In testimony to the Senate Banking Committee on Wednesday, the Fed chairman acknowledged that it is now more challenging for the central bank to root out soaring inflation while maintaining a strong job market.

He believes the U.S. is resilient enough to withstand tougher monetary policy without slipping into recession, but acknowledges that external factors such as the war in Ukraine and China’s Covid-19 policies could further complicate the outlook.

“It’s not at all what we expected, but it’s certainly possible,” Powell said in response to a question about the risk that the Fed’s rate hikes this year could lead to a recession.

He added that because of “events that have occurred around the world over the past few months”, the central bank is “now much harder” to achieve its 2 percent inflation target and strong labor market.

“The question of whether we can achieve this will depend in part on factors beyond our control,” he said, referring to a surge in commodity prices due to Russia’s invasion of Ukraine and blockages in supply chains due to China’s blockade.

Lawmakers have repeatedly pressured Powell for the Fed to take recent steps to address the burden of inflation, which is at 8.6%, the highest in 40 years. The central bank last week hiked interest rates by the most since 1994, a sign that it supports the most forceful move to tighten monetary policy since the 1980s.

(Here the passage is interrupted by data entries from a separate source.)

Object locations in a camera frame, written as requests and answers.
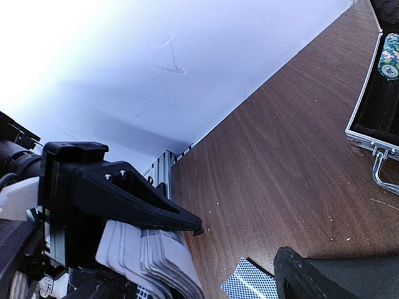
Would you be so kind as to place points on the green poker chip row left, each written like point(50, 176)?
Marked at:
point(388, 62)

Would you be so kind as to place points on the blue playing card deck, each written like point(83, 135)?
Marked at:
point(157, 260)

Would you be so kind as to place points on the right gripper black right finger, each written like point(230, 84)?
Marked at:
point(373, 276)

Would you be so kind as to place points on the face-up nine diamonds card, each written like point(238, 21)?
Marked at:
point(249, 281)

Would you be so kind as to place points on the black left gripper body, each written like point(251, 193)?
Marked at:
point(71, 237)

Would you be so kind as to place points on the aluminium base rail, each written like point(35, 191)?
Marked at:
point(160, 170)

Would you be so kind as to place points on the aluminium poker chip case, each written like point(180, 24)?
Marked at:
point(373, 124)

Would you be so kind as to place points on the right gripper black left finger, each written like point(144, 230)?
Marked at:
point(93, 284)

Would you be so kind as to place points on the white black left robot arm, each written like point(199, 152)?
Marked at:
point(26, 271)

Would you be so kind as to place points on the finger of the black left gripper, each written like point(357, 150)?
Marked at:
point(117, 191)

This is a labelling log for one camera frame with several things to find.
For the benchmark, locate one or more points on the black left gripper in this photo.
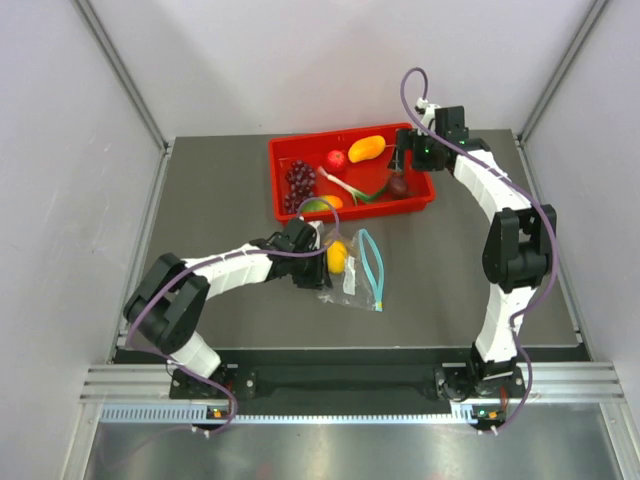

“You know what’s worse than high inflation and low unemployment? It’s a recession with high inflation and millions of people out of work,” said Sen. Elizabeth Warren, a progressive Democrat from Massachusetts. “I want you to reconsider this before pushing the economy off a cliff.”

In another exchange, Powell said there is considerable risk that inflation will become entrenched if the Fed does not act to restore price stability.

“We know from history that this will hurt the very people we want to help, the low-income people who are suffering from high inflation right now,” he said. “It hurts them more than anyone. We can’t fail this mission.”

Fears of a possible recession have grown following weaker-than-expected inflation data this month. While Powell insisted that the U.S. economy is “very strong and well-positioned to handle tighter monetary policy,” he acknowledged that “further inflation surprises are likely.”

“As a result, we need to be flexible with incoming data and changing outlooks, and we will try to avoid adding to uncertainty during an already challenging and uncertain time,” he said.

Traders expect the benchmark federal funds rate to hit about 3.6% by year-end, a rise that has led to a broader rise in borrowing costs globally. Powell said on Wednesday that tightening financial conditions had had the expected impact and dampened demand.

Powell’s testimony came at a pivotal moment for the White House, which is grappling with growing expectations of a sharp slowdown in growth ahead of the November midterm elections. Since then, many economists have projected a recession next year.

“A recession is not inevitable,” U.S. President Joe Biden told reporters this week — a message echoed by U.S. Treasury Secretary Janet Yellen and National Economic Council Director Brian Diess.

Federal Reserve officials have begun preparing for market participants to raise rates by at least 0.75 percentage point at their next meeting in July. Powell said on Wednesday that the Fed needs to see “compelling evidence” that inflation is slowing before easing efforts to raise interest rates.

Powell said future decisions about the Fed’s actions would be made “meeting by meeting.”